«Кто сунется к набатному колоколу — уложу на месте, как последнюю контру» — такова ситуация, при которой тихановцы решаются на открытое выступление против властей. Чтобы не ждать, пока повезут на убой, как баранов, если не ударить, то хотя бы замахнуться, показать, что ты человек, а не безответная скотина; пожечь дворы, чтобы никому ничего, лишь бы не гнали палкой в светлое будущее как в царствие небесное.
Однако бунт мужиков и баб против политики и практики «обострения», заведомо обреченный и самоубийственно кровопролитный, имел и еще один чрезвычайно важный аспект. Стихийное выступление крестьян, спровоцированное «чрезвычайными мерами», было выгодно как раз тем самым силам подавления и произвола, которые и раскрутили чертову карусель. События развиваются по заранее предначертанной схеме: зло рождает насилие, но и ответное насилие рождает только новое зло, вовлекая в свою орбиту бесчисленные жертвы. Набатный колокол, призывающий доведенного до смоляного кипения мужика ломать и крушить сатанинскую затею, слышен слишком далеко. Русский бунт приносит в жертву самых лучших, самых честных, самых отважных; повинуясь этому трагическому обычаю, гибнут Озимов и Успенский — именно те, кто пытался остановить междоусобное кровопролитие, кто хотел спасти, успокоить, примирить враждующих. «Здесь все наши…» — глубинный смысл этих слов Успенского обнажится там, на церковной площади, где «русские мальчики» полезли друг на друга стенка на стенку.
Через весь роман настойчиво и тревожно проходит мысль: отчего так получается? Что за круг заколдованный? Люди стараются устроить все лучше, разумнее, свободнее, но, взявшись за это, тут же все и ужесточают? В сущности, роман Можаева — художественная хроника 1929–1930 годов — есть попытка ответить на эти проклятые, вечные, русские вопросы.

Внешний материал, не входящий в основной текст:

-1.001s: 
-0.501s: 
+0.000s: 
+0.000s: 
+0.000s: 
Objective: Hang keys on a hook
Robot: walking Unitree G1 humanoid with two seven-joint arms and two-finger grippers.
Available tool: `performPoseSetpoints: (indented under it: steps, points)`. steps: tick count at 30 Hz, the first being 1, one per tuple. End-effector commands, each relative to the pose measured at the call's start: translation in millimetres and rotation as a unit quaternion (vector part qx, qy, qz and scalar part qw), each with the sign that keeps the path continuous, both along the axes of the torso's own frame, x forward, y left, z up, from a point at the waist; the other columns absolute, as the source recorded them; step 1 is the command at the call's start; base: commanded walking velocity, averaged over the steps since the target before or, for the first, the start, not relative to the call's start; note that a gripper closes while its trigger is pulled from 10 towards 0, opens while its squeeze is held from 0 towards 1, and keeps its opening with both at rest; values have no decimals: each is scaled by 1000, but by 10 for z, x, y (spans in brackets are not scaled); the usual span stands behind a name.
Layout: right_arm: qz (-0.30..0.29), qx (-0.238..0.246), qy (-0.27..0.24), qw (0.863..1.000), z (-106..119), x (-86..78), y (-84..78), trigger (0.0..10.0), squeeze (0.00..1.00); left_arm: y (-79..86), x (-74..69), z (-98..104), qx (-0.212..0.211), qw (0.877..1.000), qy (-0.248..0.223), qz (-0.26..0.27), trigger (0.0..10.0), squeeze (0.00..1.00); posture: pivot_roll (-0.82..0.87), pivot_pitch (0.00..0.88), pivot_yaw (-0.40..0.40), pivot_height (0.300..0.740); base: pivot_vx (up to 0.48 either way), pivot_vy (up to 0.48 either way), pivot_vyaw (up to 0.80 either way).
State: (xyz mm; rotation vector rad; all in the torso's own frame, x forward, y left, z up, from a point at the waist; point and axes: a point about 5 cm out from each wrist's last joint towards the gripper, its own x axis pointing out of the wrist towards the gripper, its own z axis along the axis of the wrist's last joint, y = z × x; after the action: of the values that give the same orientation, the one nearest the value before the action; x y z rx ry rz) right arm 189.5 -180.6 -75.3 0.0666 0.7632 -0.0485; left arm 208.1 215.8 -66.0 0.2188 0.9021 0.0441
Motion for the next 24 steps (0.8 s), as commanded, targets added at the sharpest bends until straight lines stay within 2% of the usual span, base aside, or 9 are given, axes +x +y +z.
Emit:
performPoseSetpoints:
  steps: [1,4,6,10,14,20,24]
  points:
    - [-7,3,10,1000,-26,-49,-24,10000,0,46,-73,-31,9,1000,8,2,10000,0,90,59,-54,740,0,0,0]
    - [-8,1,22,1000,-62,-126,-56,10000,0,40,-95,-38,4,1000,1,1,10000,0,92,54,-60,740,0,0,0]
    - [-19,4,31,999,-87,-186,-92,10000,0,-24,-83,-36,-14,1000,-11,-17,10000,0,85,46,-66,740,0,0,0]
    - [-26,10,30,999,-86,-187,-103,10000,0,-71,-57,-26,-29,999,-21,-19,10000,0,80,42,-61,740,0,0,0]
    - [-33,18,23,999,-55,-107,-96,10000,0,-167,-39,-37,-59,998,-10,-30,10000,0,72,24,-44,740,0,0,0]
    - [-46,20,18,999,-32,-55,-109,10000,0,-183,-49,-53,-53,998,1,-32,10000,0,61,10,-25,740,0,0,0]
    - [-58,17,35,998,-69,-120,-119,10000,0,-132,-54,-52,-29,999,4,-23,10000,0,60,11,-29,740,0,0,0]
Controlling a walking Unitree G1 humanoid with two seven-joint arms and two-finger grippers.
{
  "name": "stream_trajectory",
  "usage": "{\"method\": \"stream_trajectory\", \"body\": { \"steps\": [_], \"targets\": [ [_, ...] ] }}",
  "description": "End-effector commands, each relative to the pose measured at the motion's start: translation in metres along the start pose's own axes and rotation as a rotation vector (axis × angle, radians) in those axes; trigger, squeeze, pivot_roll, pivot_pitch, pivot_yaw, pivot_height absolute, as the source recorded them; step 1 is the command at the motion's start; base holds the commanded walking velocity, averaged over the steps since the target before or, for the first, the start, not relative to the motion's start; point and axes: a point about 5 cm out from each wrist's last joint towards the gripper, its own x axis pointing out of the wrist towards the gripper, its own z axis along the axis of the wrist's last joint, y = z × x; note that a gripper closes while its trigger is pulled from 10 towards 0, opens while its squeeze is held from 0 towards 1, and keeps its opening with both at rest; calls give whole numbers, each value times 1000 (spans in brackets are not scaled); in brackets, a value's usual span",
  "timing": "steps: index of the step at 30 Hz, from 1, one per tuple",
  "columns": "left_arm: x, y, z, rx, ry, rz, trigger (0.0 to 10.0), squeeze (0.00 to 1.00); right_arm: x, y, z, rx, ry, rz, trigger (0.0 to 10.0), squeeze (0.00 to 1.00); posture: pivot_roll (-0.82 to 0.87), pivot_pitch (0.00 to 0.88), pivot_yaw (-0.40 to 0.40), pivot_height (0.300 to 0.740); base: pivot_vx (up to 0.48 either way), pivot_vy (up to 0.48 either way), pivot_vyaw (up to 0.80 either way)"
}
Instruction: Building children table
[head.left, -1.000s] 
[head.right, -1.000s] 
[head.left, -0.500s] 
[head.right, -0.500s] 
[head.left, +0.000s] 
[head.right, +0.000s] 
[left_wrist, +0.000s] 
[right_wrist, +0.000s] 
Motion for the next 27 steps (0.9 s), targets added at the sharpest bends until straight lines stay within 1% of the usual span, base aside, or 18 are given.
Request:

«Выходя из безграничной свободы, я заключаю безграничным деспотизмом… Кроме моего разрешения общественной формулы, не может быть никакого». Смысл шигалевских принципов переустройства мира, реализованных в ходе «великого эксперимента», герои романа Можаева, так же как и все их бесчисленные реальные прототипы, ощутили на себе во всей полноте последствий.
Нравственная программа изобличения и одоления бесовщины, содержащая глубокий анализ генетических корней, исторической ретроспективы и социальной перспективы русского экстремизма, его теоретиков и практиков, имеет, несомненно, один центральный пункт, особенно важный в контексте переломного года. Дмитрий Успенский, наследник великой русской духовной культуры, воспринявший от нее иммунитет к бесовской нетерпимости и насилию, — неустанно повторяет свой главный пункт: «Христос не взял царства земного, то есть власти меча. Он полагался только на свободное слово. Те же, которые применяли насилие вместо свободного убеждения, в жестокости топили все благие помыслы… Свободу внутри себя обретать надо — вот что главное. Ибо свобода духа есть высшая форма независимости человека. Вот к этой независимости и надо стремиться».
Сохранить свободу внутри себя, утверждать ее в мыслях, в душе, особенно тогда, когда нельзя сохранить свободу в обществе, — было единственной реальной народной альтернативой затянувшемуся надолго «великому эксперименту». И будто бы о герое «Мужиков и баб», Дмитрии Успенском, сказаны пророческие слова Достоевского по поводу «Бесов»: «Жертвовать собою и всем для правды — вот национальная черта поколения. Благослови его Бог и пошли ему понимание правды. Ибо весь вопрос в том и состоит, что считать за правду. Для того и написан роман» (1 1, 303).